*** Opening Records for processing ***

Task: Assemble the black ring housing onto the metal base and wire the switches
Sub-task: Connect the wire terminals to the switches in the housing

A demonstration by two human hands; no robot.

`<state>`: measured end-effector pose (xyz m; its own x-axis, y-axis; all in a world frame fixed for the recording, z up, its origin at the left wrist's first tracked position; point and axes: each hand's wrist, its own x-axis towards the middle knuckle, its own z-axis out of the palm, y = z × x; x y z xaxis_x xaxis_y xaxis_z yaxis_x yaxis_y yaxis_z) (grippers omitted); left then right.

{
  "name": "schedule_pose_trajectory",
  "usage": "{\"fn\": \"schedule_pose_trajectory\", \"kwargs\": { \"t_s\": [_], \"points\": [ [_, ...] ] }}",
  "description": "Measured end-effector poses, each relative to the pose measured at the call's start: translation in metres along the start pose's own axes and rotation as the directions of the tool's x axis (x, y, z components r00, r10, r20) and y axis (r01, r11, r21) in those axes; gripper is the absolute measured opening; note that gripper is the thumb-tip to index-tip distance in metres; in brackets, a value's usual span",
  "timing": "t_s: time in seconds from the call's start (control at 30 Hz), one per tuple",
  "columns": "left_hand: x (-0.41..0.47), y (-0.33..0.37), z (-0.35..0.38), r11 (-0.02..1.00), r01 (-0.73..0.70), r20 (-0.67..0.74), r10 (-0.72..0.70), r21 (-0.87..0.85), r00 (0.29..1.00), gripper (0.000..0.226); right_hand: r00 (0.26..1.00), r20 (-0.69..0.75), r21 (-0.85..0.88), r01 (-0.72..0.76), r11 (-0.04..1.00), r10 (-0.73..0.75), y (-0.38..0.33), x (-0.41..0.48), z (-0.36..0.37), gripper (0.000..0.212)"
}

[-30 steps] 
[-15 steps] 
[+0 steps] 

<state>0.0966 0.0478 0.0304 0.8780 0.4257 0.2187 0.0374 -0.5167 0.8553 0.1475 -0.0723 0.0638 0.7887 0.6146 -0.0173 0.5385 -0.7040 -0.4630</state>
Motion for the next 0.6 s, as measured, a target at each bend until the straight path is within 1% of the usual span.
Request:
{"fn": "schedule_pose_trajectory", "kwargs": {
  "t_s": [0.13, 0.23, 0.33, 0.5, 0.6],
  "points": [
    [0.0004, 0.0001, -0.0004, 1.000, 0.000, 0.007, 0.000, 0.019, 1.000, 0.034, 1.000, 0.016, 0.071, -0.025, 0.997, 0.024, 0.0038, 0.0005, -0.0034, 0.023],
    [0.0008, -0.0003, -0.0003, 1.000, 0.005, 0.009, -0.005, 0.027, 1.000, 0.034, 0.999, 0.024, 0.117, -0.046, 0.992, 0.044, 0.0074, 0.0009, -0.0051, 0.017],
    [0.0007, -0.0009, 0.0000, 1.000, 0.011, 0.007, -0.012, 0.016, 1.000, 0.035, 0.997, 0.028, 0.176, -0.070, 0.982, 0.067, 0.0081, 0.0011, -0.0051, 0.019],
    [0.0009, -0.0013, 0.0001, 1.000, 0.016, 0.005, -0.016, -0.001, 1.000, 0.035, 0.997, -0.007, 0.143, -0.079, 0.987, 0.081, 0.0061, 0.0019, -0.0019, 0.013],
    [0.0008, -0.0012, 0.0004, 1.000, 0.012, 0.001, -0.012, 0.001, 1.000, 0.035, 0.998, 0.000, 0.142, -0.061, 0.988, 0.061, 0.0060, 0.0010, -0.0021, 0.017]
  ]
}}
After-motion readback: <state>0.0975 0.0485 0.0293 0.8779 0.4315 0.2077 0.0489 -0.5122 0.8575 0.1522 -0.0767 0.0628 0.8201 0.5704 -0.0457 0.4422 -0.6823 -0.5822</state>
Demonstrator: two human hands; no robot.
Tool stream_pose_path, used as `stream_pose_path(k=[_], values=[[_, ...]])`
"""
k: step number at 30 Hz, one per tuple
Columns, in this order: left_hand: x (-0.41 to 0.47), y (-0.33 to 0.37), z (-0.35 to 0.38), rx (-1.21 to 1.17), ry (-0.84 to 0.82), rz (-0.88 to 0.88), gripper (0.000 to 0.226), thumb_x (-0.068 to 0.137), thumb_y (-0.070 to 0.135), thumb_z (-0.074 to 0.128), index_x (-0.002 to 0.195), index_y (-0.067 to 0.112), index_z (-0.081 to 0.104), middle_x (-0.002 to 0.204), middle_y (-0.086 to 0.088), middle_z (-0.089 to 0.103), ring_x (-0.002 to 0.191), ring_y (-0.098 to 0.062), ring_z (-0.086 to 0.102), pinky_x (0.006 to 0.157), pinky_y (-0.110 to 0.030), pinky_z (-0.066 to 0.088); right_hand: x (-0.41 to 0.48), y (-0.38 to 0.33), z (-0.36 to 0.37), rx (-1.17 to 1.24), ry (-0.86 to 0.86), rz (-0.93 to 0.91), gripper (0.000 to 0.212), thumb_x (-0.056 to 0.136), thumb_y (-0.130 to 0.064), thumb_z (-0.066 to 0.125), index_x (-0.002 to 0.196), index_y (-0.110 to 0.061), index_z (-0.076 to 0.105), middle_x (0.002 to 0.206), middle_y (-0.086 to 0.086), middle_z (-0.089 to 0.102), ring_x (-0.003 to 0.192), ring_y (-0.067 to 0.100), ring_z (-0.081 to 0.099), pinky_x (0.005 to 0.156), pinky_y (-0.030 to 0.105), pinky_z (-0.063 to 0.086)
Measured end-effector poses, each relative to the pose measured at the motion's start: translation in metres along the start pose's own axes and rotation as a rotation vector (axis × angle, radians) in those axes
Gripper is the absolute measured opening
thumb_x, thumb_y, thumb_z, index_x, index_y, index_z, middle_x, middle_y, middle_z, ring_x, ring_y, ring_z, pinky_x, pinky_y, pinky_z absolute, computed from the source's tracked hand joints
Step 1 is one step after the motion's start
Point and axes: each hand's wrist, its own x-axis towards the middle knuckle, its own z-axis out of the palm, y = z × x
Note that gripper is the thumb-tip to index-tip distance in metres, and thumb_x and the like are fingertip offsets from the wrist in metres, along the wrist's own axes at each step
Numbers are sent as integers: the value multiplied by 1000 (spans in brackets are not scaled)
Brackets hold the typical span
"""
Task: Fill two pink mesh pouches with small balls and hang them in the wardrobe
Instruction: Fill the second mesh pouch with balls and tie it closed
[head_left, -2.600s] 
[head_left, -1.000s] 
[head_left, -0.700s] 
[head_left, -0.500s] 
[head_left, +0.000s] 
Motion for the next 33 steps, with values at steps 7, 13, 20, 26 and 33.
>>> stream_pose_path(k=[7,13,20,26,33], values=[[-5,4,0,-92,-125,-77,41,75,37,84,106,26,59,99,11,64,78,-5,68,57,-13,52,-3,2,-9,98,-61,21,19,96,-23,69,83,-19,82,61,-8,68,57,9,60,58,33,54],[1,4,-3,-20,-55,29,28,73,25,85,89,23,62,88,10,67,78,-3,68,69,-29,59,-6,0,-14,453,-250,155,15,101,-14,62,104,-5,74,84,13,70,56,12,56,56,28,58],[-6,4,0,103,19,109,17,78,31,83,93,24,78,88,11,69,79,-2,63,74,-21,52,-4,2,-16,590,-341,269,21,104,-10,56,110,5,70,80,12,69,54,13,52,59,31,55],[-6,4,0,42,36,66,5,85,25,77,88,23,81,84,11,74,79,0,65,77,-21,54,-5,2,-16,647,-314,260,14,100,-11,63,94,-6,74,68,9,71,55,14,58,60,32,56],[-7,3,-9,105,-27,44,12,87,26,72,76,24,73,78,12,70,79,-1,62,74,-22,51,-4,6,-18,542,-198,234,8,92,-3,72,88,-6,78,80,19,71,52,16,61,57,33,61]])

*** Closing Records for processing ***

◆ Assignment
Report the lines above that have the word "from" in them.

◆ Output for this exercise
  "timing": "t_s: time in seconds from the call's start (control at 30 Hz), one per tuple",
thumb_x, thumb_y, thumb_z, index_x, index_y, index_z, middle_x, middle_y, middle_z, ring_x, ring_y, ring_z, pinky_x, pinky_y, pinky_z absolute, computed from the source's tracked hand joints
Note that gripper is the thumb-tip to index-tip distance in metres, and thumb_x and the like are fingertip offsets from the wrist in metres, along the wrist's own axes at each step

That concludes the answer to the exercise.